Task instructions – Throughout the material below, count the lines that include the string "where", then report only the resulting number.

== Segment start ==

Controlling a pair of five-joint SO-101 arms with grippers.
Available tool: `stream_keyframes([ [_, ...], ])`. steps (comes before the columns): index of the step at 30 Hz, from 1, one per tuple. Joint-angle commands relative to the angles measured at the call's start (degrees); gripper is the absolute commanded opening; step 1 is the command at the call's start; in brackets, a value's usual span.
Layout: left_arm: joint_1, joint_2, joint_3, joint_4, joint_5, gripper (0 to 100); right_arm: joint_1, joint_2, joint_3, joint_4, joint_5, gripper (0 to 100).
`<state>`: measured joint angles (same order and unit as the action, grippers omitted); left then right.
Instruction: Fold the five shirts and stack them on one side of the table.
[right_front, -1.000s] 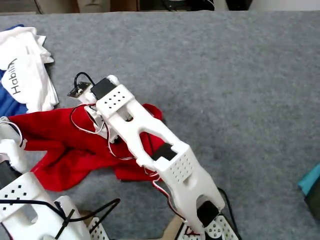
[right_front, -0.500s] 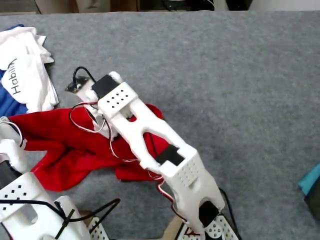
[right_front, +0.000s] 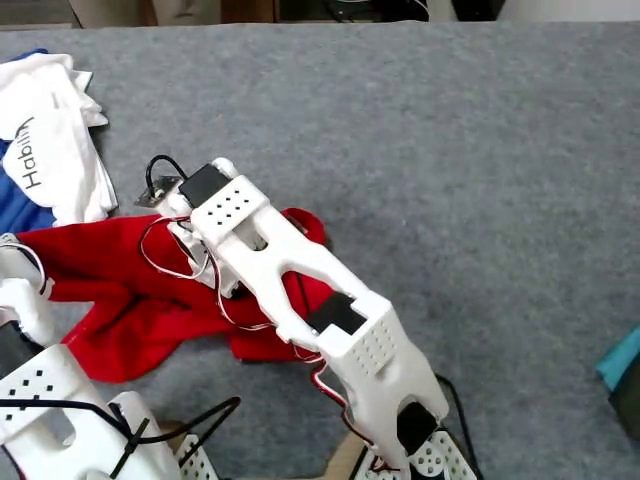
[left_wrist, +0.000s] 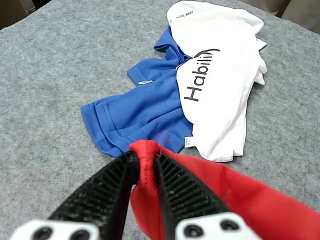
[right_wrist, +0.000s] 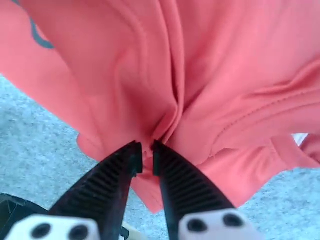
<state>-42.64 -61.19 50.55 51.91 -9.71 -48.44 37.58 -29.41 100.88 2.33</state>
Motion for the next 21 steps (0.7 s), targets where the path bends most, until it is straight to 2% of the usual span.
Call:
stream_keyframes([
  [1, 0.2, -0.7, -2.4, 3.2, -0.3, 2, -0.4, -4.2, 0.1, -1.3, 0.4, 7.9],
  [5, 0.2, -0.7, -2.8, 4.5, -0.3, 2, -0.5, -4.2, 0.1, -1.3, 0.4, 15.9],
  [12, 0.1, -0.7, -2.8, 4.5, -0.3, 2, -0.5, -1.8, -0.1, -1.2, 0.3, 11.8],
  [21, 0.1, -0.7, -2.8, 4.5, -0.3, 2, -0.5, 4.0, -5.6, -1.3, 0.3, 11.6],
])
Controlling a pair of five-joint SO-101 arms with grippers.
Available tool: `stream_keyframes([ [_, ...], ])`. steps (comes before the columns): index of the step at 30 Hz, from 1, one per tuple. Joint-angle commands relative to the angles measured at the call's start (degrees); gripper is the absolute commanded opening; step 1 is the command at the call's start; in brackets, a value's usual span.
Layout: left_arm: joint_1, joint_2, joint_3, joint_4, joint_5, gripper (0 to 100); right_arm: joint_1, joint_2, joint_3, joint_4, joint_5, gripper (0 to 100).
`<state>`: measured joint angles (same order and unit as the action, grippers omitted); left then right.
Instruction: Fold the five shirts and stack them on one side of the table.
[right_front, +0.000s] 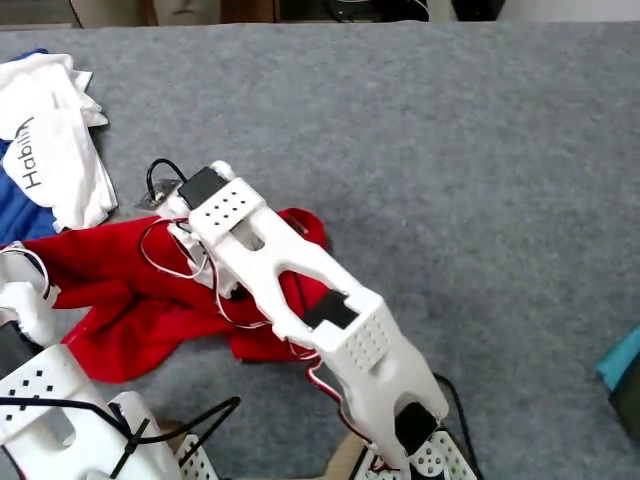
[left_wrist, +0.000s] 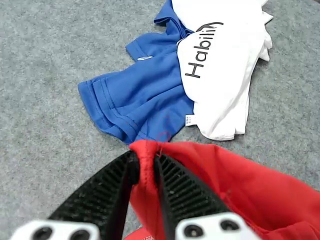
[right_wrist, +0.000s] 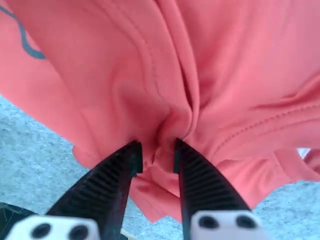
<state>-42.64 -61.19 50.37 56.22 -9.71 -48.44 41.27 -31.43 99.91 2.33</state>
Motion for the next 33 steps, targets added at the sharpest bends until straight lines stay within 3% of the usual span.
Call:
stream_keyframes([
  [1, 0.1, -0.7, -2.6, 0.2, -0.3, 2, -0.4, 1.0, -4.4, -0.4, 0.3, 11.6],
  [5, 0.1, -0.7, -2.6, 0.2, -0.3, 2, 1.2, 4.2, -6.6, -0.4, 0.3, 11.5],
  [10, 0.0, -0.7, -2.6, 0.2, -0.4, 2, 5.6, 7.8, -11.6, 0.1, 0.3, 0.5],
  [17, 0.1, -0.7, -2.6, -0.2, -0.4, 2, 9.6, 6.6, -22.5, 2.5, 0.2, 0.5],
  [26, 0.3, -0.7, -4.6, -1.0, 0.1, 2, 10.2, -8.7, -25.6, 2.5, 0.2, 0.5],
  [33, 3.5, -0.7, -14.0, -6.9, 4.3, 2, 10.2, -27.6, -25.7, 2.1, 0.6, 0.5],
])
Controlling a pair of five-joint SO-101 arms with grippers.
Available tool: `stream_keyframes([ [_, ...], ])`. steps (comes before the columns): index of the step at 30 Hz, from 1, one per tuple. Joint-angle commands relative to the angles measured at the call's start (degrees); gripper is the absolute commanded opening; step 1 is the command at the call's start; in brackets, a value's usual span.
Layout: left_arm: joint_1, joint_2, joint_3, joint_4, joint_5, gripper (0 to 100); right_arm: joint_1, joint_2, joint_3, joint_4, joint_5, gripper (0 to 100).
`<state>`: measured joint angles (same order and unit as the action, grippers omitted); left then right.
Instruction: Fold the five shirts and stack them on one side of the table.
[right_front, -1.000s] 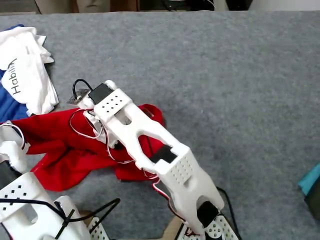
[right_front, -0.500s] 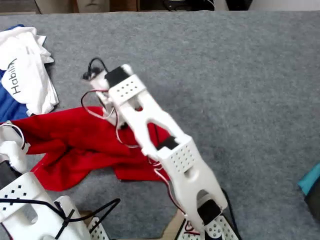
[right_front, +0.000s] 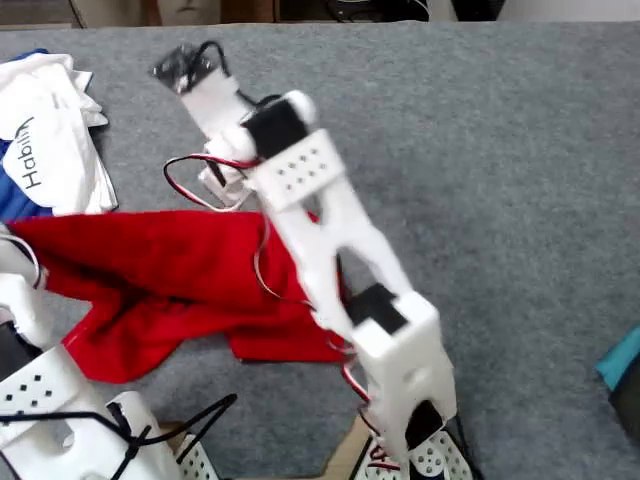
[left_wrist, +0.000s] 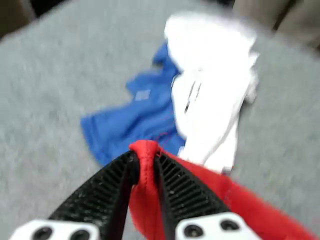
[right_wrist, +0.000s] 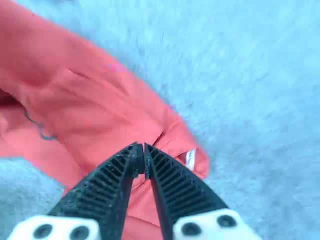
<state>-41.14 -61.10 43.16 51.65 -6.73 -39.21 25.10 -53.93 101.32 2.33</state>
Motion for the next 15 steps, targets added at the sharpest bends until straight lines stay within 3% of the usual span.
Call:
stream_keyframes([
  [1, 2.9, -0.7, -8.3, -2.2, 1.5, 2, 0.9, -14.0, -3.1, 0.7, 0.7, 0.5],
  [7, 7.6, -0.7, -12.2, -2.1, 1.5, 2, 1.1, -22.3, 0.7, 0.9, 0.3, 0.5],
  [12, 7.6, -0.7, -12.0, 1.6, 1.5, 2, 0.4, -18.0, 16.6, -4.2, 0.1, 0.9],
  [15, 7.6, -0.7, -12.0, 5.8, 1.5, 2, -0.9, -13.2, 23.6, -9.3, -3.7, 4.1],
])
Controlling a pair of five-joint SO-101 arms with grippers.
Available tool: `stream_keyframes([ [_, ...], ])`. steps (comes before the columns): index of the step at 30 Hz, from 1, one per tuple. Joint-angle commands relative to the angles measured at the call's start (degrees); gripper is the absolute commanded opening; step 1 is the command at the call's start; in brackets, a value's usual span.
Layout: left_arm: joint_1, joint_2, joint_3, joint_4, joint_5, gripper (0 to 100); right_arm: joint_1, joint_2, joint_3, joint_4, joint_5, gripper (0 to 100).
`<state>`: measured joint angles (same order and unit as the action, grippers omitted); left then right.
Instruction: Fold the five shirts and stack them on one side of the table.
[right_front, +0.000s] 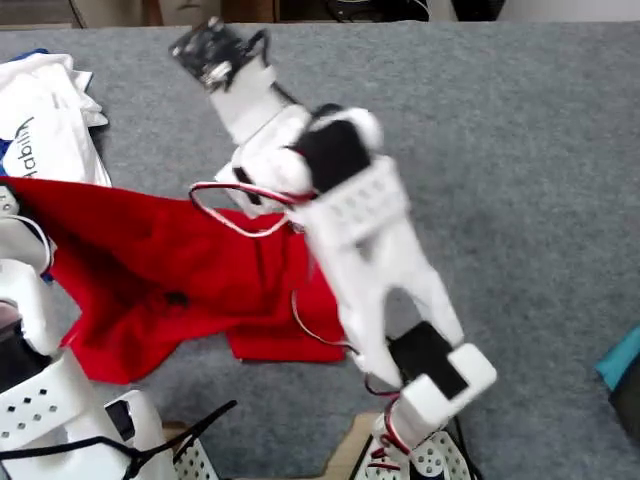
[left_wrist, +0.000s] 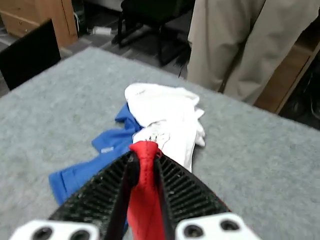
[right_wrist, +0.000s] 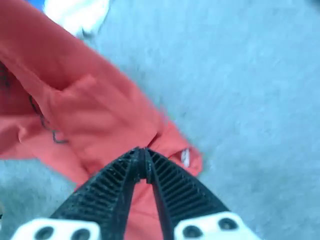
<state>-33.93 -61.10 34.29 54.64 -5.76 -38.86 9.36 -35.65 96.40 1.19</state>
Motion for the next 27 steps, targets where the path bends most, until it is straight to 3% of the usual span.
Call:
stream_keyframes([
  [1, 0.4, -0.7, -3.1, 3.6, 0.5, 2, -1.5, 4.1, 6.6, -5.5, -3.2, 6.5],
  [5, 0.4, -0.7, -3.0, 5.8, 0.4, 2, -2.7, 11.5, 8.0, -8.5, -4.4, 15.5],
  [14, 0.4, -0.7, -1.5, 5.9, 0.3, 2, -3.2, 31.4, -1.9, -9.3, -9.5, 15.6],
  [27, 0.4, -0.7, -1.8, 5.8, 0.3, 2, 0.0, 48.7, -28.4, 2.7, -10.0, 15.4],
])
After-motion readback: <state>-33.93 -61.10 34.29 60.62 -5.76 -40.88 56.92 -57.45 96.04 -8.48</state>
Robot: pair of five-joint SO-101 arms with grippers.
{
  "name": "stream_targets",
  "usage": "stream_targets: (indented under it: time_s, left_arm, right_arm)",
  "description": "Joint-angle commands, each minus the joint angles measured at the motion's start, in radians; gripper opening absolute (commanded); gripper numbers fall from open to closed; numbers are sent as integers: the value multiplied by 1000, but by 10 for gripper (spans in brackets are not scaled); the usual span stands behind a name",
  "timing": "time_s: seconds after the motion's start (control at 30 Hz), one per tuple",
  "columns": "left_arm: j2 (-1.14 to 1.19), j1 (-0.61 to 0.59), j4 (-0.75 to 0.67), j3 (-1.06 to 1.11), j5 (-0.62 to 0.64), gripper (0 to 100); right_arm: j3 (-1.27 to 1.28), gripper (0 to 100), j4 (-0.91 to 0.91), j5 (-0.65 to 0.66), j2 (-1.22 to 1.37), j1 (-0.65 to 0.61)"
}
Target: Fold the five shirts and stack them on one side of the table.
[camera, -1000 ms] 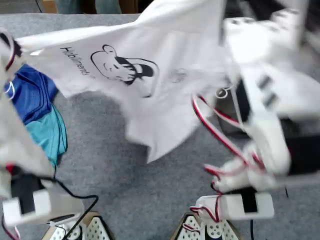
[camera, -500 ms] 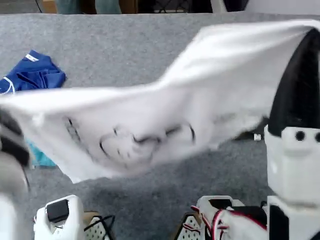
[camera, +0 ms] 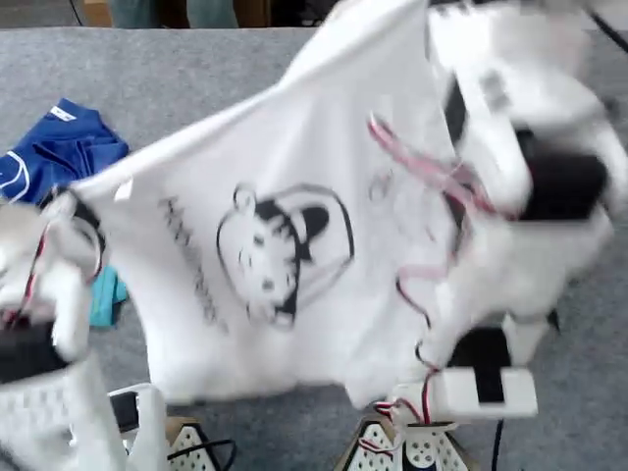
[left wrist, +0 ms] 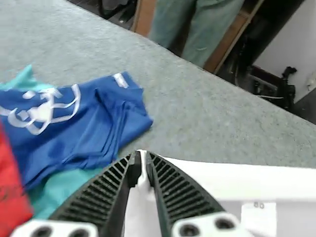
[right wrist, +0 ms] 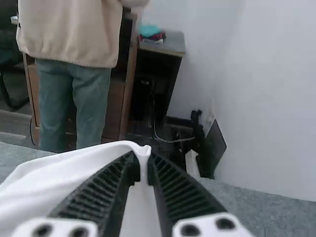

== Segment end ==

Response area – 2